▶ Goal of the exercise:
Pictures stay out of the output. Return exactly the lines below from the one with "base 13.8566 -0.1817" down to the one with "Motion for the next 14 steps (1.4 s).", both included, and nothing more.

• • • •

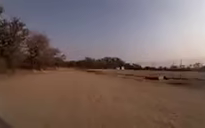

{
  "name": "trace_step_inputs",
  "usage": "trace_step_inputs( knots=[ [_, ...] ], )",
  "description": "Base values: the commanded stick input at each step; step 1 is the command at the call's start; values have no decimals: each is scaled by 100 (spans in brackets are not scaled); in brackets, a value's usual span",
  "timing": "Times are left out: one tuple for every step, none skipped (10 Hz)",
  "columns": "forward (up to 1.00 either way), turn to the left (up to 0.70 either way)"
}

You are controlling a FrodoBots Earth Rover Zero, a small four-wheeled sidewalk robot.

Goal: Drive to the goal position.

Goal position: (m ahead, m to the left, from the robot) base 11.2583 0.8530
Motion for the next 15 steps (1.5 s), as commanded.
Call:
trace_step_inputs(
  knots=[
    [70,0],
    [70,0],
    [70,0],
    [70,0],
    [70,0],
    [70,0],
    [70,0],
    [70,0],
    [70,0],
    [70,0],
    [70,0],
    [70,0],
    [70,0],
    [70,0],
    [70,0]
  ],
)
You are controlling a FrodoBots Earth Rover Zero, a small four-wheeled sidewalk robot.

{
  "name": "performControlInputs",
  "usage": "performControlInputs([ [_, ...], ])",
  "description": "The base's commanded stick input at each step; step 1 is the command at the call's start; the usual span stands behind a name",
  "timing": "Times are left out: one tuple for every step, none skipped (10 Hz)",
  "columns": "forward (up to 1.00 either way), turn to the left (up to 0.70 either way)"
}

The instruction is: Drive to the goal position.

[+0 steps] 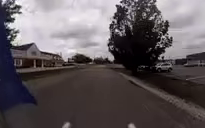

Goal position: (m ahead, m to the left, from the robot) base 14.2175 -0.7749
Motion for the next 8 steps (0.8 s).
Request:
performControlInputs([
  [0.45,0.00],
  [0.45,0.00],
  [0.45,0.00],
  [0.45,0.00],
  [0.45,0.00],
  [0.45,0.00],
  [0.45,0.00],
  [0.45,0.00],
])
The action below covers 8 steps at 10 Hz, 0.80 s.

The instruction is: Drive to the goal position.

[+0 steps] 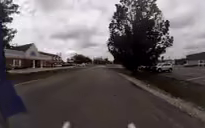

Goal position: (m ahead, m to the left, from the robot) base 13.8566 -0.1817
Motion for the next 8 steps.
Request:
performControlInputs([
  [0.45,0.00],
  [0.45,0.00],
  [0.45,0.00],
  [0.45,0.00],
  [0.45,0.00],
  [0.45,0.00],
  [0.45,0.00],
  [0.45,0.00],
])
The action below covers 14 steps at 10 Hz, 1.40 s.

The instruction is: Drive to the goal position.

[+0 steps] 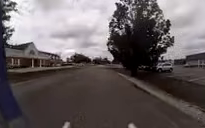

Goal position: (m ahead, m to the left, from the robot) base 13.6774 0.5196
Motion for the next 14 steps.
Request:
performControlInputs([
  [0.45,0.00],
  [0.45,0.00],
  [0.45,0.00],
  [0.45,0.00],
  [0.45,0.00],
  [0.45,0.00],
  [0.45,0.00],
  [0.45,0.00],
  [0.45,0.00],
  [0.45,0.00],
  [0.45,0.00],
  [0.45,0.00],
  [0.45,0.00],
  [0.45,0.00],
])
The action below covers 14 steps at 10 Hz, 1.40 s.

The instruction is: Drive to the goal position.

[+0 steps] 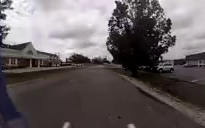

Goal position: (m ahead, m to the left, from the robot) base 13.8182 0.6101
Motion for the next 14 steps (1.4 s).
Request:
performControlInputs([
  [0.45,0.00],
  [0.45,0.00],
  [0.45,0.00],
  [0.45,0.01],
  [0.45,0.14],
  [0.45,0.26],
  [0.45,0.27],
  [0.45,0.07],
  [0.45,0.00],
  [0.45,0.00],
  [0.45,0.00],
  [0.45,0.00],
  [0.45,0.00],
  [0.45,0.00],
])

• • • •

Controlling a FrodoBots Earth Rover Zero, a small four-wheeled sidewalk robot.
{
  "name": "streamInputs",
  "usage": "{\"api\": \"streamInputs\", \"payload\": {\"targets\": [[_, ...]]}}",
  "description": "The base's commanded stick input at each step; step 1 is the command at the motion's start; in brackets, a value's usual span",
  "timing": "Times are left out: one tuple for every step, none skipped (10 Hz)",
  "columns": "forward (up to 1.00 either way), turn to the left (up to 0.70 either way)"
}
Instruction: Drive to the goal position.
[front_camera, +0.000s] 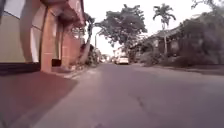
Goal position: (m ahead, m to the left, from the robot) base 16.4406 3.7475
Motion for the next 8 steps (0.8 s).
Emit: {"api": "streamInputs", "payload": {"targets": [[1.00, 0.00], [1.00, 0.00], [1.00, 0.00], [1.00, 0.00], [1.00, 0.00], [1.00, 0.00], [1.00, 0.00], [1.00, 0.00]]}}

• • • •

▶ Reply to the exercise:
Goal position: (m ahead, m to the left, from the robot) base 13.8566 -0.1817
Motion for the next 8 steps.
Request:
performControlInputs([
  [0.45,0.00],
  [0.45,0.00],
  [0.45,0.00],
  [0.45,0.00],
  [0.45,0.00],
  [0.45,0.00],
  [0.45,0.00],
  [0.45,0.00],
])
The action below covers 14 steps at 10 Hz, 1.40 s.

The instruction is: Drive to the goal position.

[+0 steps] 

Goal position: (m ahead, m to the left, from the robot) base 13.6774 0.5196
Motion for the next 14 steps.
Request:
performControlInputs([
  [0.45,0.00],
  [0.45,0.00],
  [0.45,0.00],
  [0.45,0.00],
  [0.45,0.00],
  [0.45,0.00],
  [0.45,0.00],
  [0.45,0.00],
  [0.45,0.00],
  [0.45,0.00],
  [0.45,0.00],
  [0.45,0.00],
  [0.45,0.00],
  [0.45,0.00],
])
The action below covers 14 steps at 10 Hz, 1.40 s.

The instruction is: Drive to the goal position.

[+0 steps] 

Goal position: (m ahead, m to the left, from the robot) base 13.8182 0.6101
Motion for the next 14 steps (1.4 s).

The exercise requires nothing further.